__Problem description__. Would you output the whole listing below, exactly as it reads?

_ _ _

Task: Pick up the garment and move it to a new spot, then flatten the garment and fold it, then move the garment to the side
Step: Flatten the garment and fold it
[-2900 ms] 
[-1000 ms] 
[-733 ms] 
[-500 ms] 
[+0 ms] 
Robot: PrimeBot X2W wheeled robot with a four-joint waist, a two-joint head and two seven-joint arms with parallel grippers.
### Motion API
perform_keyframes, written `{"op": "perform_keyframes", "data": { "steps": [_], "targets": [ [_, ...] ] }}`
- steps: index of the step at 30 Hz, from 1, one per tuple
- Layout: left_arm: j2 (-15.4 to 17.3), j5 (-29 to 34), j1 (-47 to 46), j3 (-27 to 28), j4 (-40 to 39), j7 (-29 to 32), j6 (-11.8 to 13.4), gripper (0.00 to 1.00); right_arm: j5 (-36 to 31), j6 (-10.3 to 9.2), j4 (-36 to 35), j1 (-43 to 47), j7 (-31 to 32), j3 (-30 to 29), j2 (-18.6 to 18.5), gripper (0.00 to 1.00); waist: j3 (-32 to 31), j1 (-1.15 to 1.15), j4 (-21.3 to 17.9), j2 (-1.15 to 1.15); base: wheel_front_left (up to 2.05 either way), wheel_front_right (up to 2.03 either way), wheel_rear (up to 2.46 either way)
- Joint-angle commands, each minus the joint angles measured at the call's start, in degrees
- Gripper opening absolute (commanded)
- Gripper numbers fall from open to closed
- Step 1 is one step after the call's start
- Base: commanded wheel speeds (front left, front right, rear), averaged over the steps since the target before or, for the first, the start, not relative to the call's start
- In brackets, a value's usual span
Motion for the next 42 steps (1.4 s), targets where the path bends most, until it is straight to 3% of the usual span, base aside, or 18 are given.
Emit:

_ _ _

__Answer space__.
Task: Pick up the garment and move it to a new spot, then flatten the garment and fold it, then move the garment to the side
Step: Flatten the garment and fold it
[-2900 ms] 
[-1000 ms] 
[-733 ms] 
[-500 ms] 
[+0 ms] 
Robot: PrimeBot X2W wheeled robot with a four-joint waist, a two-joint head and two seven-joint arms with parallel grippers.
### Motion API
perform_keyframes, written `{"op": "perform_keyframes", "data": { "steps": [_], "targets": [ [_, ...] ] }}`
- steps: index of the step at 30 Hz, from 1, one per tuple
- Layout: left_arm: j2 (-15.4 to 17.3), j5 (-29 to 34), j1 (-47 to 46), j3 (-27 to 28), j4 (-40 to 39), j7 (-29 to 32), j6 (-11.8 to 13.4), gripper (0.00 to 1.00); right_arm: j5 (-36 to 31), j6 (-10.3 to 9.2), j4 (-36 to 35), j1 (-43 to 47), j7 (-31 to 32), j3 (-30 to 29), j2 (-18.6 to 18.5), gripper (0.00 to 1.00); waist: j3 (-32 to 31), j1 (-1.15 to 1.15), j4 (-21.3 to 17.9), j2 (-1.15 to 1.15); base: wheel_front_left (up to 2.05 either way), wheel_front_right (up to 2.03 either way), wheel_rear (up to 2.46 either way)
- Joint-angle commands, each minus the joint angles measured at the call's start, in degrees
- Gripper opening absolute (commanded)
- Gripper numbers fall from open to closed
- Step 1 is one step after the call's start
- Base: commanded wheel speeds (front left, front right, rear), averaged over the steps since the target before or, for the first, the start, not relative to the call's start
- In brackets, a value's usual span
Motion for the next 42 steps (1.4 s), targets where the path bends most, until it is straight to 3% of the usual span, base aside, or 18 are given.
Emit:

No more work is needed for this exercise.